In case you haven’t seen it, the paper is here - https://machinelearning.apple.com/research/illusion-of-thinking (PDF linked on the left).
The puzzles the researchers have chosen are spatial and logical reasoning puzzles - so certainly not the natural domain of LLMs. The paper doesn’t unfortunately give a clear definition of reasoning, I think I might surmise it as “analysing a scenario and extracting rules that allow you to achieve a desired outcome”.
They also don’t provide the prompts they use - not even for the cases where they say they provide the algorithm in the prompt, which makes that aspect less convincing to me.
What I did find noteworthy was how the models were able to provide around 100 steps correctly for larger Tower of Hanoi problems, but only 4 or 5 correct steps for larger River Crossing problems. I think the River Crossing problem is like the one where you have a boatman who wants to get a fox, a chicken and a bag of rice across a river, but can only take two in his boat at one time? In any case, the researchers suggest that this could be because there will be plenty of examples of Towers of Hanoi with larger numbers of disks, while not so many examples of the River Crossing with a lot more than the typical number of items being ferried across. This being more evidence that the LLMs (and LRMs) are merely recalling examples they’ve seen, rather than genuinely working them out.
“even when we provide the algorithm in the prompt—so that the model only needs to execute the prescribed steps—performance does not improve”
That indicates that this particular model does not follow instructions, not that it is architecturally fundamentally incapable.
Not “This particular model”. Frontier LRMs s OpenAI’s o1/o3,DeepSeek-R, Claude 3.7 Sonnet Thinking, and Gemini Thinking.
The paper shows that Large Reasoning Models as defined today cannot interpret instructions. Their architecture does not allow it.
those particular models. It does not prove the architecture doesn’t allow it at all. It’s still possible that this is solvable with a different training technique, and none of those are using the right one. that’s what they need to prove wrong.

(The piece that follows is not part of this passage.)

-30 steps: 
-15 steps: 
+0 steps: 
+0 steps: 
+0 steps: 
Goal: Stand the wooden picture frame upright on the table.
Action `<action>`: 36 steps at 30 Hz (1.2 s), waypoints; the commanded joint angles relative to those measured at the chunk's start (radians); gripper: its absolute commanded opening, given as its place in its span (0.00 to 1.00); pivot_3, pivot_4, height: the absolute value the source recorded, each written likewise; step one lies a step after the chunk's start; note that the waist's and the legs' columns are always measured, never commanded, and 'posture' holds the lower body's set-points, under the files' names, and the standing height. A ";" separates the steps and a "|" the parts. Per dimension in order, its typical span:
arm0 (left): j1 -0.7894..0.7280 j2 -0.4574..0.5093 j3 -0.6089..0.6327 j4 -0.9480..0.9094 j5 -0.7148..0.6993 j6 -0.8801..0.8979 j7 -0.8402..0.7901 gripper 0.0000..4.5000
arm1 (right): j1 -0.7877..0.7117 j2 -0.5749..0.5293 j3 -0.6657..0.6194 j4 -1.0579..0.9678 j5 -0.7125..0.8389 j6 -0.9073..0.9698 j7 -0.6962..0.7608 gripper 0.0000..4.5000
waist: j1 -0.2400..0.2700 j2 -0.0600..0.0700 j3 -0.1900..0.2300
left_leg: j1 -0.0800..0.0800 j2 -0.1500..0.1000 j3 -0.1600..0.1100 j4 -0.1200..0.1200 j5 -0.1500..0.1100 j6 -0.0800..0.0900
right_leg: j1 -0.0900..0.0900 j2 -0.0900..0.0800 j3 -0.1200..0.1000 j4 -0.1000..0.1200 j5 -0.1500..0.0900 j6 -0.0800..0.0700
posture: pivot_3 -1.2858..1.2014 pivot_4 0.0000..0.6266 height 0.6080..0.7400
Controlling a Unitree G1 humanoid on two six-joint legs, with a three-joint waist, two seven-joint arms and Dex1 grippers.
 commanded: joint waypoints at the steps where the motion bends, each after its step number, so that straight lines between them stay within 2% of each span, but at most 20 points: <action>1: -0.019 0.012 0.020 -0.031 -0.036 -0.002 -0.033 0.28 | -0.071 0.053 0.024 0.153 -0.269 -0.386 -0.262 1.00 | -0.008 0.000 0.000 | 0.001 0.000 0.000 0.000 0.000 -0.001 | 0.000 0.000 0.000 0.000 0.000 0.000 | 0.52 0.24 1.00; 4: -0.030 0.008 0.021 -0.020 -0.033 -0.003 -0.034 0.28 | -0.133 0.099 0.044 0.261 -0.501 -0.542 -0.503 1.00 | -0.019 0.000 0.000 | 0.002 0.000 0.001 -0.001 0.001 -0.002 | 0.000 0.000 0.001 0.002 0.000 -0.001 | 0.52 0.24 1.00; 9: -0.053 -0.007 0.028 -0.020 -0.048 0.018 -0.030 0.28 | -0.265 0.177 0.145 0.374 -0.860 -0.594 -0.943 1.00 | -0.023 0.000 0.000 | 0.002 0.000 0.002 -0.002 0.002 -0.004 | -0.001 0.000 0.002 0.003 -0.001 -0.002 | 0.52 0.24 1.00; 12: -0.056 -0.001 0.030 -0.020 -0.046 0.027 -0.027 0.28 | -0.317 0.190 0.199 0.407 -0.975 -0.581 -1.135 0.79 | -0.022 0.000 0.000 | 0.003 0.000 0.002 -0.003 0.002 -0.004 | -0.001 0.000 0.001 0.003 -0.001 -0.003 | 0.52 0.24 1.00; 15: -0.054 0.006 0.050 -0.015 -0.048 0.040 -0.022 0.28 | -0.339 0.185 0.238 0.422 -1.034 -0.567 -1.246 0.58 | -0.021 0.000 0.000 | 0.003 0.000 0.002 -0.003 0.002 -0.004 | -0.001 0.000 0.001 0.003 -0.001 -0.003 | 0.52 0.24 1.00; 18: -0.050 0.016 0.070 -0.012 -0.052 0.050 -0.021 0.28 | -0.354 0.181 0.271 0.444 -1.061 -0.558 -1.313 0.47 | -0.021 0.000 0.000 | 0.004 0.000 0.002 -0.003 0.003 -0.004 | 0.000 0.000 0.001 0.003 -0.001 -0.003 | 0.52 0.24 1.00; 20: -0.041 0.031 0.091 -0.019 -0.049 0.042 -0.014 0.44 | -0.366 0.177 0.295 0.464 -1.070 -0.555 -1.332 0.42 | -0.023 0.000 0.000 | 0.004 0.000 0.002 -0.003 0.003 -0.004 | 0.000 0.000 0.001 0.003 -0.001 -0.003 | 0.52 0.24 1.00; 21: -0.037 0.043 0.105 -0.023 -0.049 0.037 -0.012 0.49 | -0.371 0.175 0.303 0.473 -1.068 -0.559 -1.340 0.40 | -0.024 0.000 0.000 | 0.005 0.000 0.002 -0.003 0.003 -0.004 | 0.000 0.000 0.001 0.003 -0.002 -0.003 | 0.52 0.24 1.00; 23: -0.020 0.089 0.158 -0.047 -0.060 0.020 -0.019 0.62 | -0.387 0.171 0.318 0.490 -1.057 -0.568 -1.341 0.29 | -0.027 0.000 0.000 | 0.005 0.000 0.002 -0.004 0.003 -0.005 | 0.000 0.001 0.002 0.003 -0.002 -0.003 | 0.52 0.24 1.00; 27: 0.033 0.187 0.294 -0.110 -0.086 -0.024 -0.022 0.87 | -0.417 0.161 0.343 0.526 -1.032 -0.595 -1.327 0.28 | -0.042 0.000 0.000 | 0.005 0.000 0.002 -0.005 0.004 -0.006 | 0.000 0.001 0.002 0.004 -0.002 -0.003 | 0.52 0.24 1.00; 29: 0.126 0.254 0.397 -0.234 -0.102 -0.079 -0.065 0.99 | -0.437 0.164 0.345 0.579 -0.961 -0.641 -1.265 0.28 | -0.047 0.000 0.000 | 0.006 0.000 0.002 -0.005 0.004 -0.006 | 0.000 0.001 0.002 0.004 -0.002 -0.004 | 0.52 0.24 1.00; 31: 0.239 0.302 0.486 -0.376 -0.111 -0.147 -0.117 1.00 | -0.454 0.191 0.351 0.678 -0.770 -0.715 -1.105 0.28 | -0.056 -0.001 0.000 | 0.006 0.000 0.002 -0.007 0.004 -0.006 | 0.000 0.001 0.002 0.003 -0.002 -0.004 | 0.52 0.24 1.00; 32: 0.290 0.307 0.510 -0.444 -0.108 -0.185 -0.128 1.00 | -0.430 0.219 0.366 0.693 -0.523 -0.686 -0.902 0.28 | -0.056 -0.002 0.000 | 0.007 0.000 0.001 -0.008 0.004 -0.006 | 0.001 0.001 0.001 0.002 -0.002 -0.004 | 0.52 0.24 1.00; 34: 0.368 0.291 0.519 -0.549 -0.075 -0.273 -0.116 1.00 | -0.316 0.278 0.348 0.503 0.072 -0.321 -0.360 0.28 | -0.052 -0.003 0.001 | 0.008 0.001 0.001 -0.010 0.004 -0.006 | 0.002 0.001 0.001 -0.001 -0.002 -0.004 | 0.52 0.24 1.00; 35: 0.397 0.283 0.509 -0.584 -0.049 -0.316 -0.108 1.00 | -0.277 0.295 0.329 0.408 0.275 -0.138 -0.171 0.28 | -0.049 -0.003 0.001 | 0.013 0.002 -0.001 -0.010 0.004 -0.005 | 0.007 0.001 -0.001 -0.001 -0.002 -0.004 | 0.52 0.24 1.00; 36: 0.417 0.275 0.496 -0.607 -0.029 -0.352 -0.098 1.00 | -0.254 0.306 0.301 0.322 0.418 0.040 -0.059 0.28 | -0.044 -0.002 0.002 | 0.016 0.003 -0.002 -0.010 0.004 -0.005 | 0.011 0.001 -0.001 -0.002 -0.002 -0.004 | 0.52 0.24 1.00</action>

this proves the issue is widespread, not fundamental.
Is “model” not defined as architecture+weights? Those models certainly don’t share the same architecture. I might just be confused about your point though
It is, but this did not prove all architectures cannot reason, nor did it prove that all sets of weights cannot reason.
essentially they did not prove the issue is fundamental. And they have a pretty similar architecture, they’re all transformers trained in a similar way. I would not say they have different architectures.
Ah, gotcha
The architecture of these LRMs may make monkeys fly out of my butt. It hasn’t been proven that the architecture doesn’t allow it.
You are asking to prove a negative. The onus is to show that the architecture can reason. Not to prove that it can’t.
that’s very true, I’m just saying this paper did not eliminate the possibility and is thus not as significant as it sounds. If they had accomplished that, the bubble would collapse, this will not meaningfully change anything, however.
also, it’s not as unreasonable as that because these are automatically assembled bundles of simulated neurons.
This paper does provide a solid proof by counterexample of reasoning not occuring (following an algorithm) when it should.
The paper doesn’t need to prove that reasoning never has or will occur. It’s only demonstrates that current claims of AI reasoning are overhyped.
It does need to do that to meaningfully change anything, however.